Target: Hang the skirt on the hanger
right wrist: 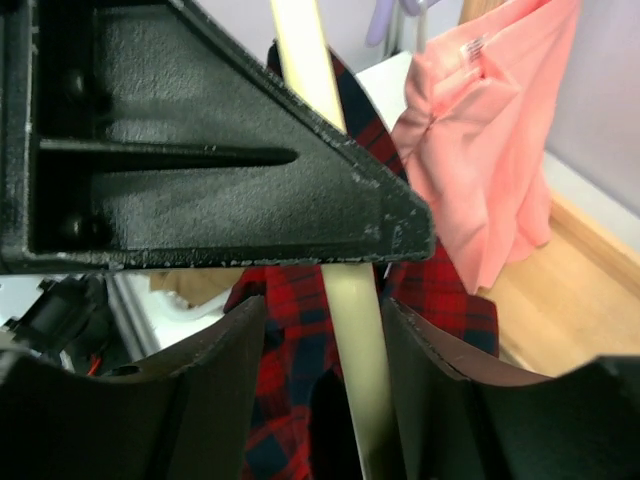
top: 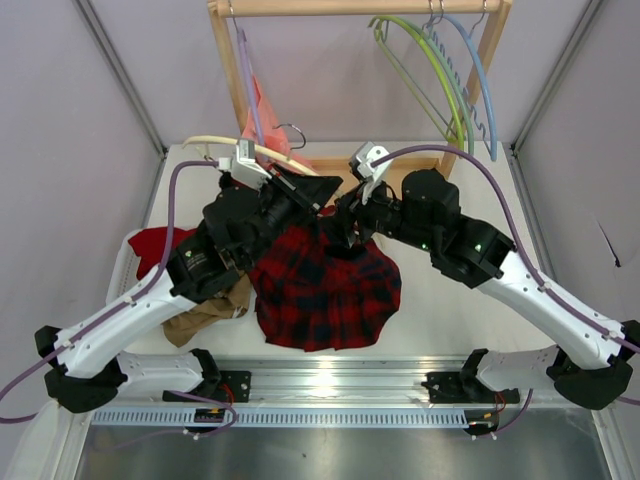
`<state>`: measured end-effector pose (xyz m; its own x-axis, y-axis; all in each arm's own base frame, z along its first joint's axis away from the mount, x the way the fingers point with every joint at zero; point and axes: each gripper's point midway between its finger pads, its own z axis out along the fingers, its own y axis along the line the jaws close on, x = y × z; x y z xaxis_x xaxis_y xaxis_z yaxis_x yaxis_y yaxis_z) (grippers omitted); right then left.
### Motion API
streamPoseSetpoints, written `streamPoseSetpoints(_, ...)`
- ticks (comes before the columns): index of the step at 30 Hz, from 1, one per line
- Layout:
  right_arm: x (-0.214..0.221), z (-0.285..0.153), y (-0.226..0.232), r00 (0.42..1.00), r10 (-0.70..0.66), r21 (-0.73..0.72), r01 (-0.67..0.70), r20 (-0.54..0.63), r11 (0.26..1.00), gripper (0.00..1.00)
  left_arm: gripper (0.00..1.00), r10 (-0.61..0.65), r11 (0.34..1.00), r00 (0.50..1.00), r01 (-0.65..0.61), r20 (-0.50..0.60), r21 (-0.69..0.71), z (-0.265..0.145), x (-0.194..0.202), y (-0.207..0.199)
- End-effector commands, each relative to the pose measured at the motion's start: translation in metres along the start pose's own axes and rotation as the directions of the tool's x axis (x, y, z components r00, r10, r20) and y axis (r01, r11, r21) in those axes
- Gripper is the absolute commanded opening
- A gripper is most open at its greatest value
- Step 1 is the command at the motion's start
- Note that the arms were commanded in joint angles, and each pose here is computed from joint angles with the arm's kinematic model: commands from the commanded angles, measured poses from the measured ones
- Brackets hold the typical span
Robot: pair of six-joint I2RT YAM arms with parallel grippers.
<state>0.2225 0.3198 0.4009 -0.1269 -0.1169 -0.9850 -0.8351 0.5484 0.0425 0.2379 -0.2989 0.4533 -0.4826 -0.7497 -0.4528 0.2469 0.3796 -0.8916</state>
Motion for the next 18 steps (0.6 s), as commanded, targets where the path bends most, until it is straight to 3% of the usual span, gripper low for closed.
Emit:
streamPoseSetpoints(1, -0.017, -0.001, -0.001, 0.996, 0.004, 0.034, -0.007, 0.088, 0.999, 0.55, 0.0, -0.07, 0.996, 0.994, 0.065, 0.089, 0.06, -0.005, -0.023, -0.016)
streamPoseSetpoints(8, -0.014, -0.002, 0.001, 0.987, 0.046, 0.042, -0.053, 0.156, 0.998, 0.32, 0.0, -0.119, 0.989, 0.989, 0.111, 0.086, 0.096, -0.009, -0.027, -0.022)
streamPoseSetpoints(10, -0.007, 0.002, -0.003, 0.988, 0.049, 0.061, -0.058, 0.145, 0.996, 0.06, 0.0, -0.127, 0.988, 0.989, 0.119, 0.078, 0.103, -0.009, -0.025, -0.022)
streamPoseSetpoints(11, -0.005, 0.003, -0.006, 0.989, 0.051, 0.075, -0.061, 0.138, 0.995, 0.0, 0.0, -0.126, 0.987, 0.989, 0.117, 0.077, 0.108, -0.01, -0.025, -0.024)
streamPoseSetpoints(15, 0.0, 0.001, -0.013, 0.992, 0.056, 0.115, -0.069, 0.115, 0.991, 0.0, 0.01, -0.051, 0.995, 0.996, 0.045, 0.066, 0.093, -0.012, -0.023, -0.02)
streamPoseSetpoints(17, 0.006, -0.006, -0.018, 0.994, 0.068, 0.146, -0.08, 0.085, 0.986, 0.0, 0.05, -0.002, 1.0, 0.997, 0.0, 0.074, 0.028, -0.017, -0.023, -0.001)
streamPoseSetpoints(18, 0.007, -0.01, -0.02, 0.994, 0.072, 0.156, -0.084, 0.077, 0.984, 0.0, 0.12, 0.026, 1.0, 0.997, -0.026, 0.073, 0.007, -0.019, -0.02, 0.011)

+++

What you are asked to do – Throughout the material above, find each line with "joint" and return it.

Expected answer –
`<state>`: measured end-effector pose (xyz m; its own x-axis, y-axis; all in each arm's own base frame, z along its first joint's axis away from the mount, x the way the fingers point with every joint at zero; point and axes: each gripper's point midway between its finger pads, its own z axis out along the fingers, its own y axis along the line the jaws close on, x = y × z; x y z xaxis_x xaxis_y xaxis_z yaxis_x yaxis_y yaxis_z) (grippers omitted); right then left.
- Note that the arms were commanded in joint angles, and each pose here is computed from joint angles with the arm's kinematic model: commands from the commanded angles, measured poses from the measured ones
Robot: pair of six-joint I2RT YAM arms with parallel grippers.

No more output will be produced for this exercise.